■ Problem details:
Only the lines that hold the word "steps" are wanted from this listing.

── Data segment ──

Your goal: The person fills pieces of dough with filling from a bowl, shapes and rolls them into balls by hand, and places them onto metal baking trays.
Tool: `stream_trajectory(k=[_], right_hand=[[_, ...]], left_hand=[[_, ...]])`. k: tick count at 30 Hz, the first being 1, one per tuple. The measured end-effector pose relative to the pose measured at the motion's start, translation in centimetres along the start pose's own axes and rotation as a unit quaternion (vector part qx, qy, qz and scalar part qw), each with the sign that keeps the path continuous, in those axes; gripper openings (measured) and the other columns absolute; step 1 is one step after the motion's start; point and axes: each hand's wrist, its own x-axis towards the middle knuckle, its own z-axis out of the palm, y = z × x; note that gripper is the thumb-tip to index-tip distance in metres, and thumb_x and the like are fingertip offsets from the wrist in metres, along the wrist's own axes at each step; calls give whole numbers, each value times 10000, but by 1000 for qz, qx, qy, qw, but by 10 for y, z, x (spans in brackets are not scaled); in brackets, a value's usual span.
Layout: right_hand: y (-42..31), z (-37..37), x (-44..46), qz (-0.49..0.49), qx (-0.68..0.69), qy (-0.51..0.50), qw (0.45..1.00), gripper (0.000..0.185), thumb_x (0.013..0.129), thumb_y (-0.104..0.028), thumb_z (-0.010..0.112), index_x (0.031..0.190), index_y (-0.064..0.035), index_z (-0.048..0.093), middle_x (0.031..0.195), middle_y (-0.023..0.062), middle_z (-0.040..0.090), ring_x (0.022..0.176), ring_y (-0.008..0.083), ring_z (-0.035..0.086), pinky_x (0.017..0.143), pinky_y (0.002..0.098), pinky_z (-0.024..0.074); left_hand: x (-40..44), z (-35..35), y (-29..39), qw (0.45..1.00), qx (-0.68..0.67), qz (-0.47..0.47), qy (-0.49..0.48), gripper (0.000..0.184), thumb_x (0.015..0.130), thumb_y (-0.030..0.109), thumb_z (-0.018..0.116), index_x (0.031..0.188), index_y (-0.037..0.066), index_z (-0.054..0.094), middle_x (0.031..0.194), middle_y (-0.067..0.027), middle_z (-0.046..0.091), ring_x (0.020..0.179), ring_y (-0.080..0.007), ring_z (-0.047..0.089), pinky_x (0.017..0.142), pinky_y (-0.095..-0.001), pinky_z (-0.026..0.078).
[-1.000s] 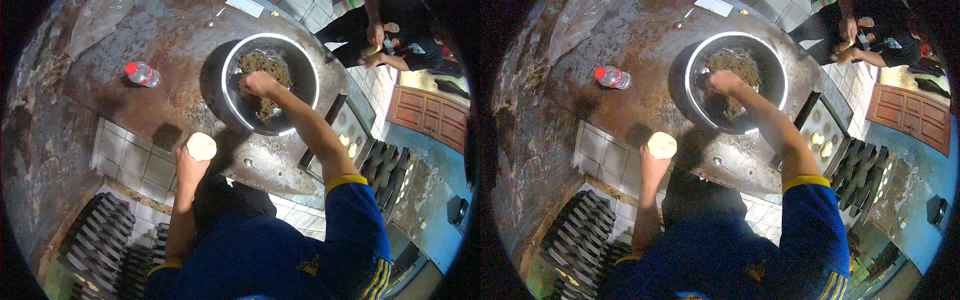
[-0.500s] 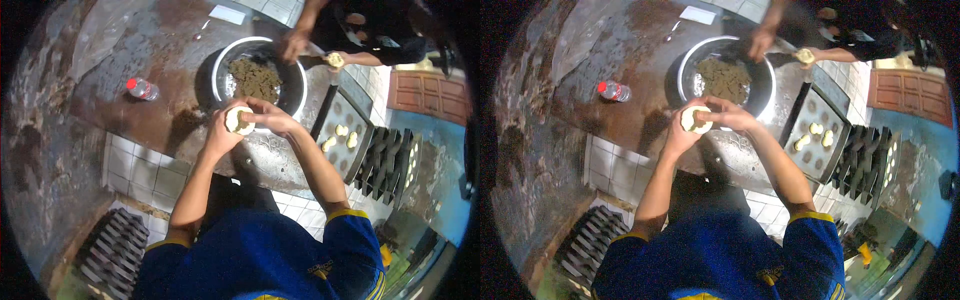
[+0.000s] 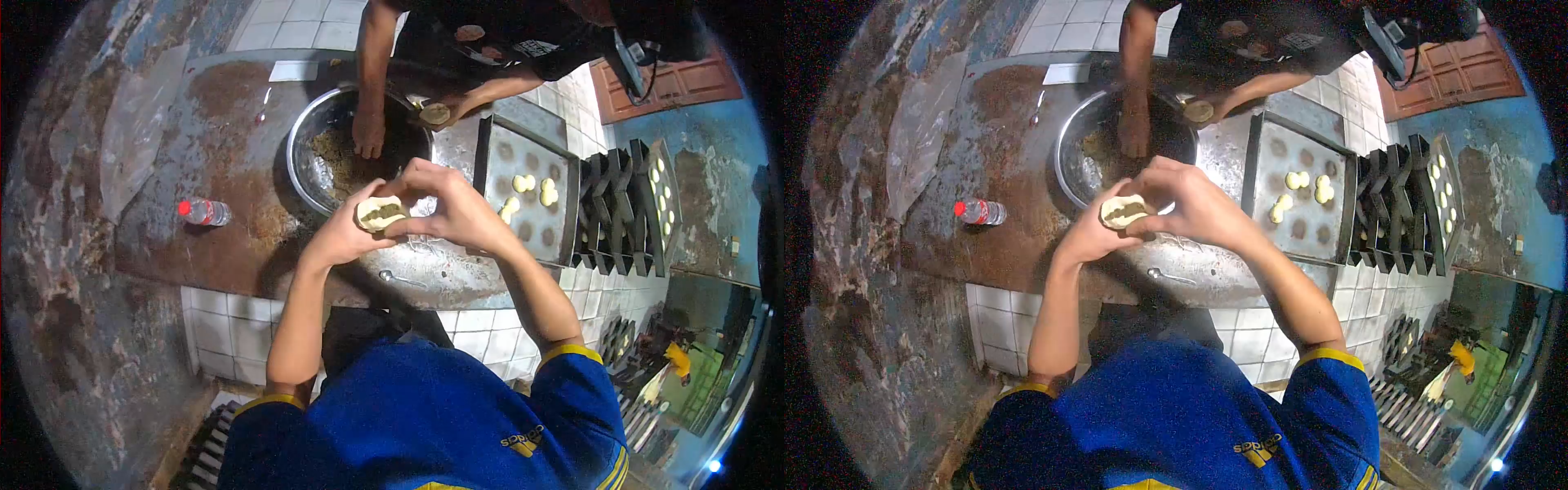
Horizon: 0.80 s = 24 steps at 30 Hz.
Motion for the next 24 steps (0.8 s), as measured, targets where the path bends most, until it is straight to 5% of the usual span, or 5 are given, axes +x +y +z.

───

■ Response to the exercise:
Horizon: 0.80 s = 24 steps at 30 Hz.
Motion for the next 24 steps (0.8 s), as measured, targets where the path bends most, until it is straight to 5% of the usual span, or 5 are given, axes +x +y +z.

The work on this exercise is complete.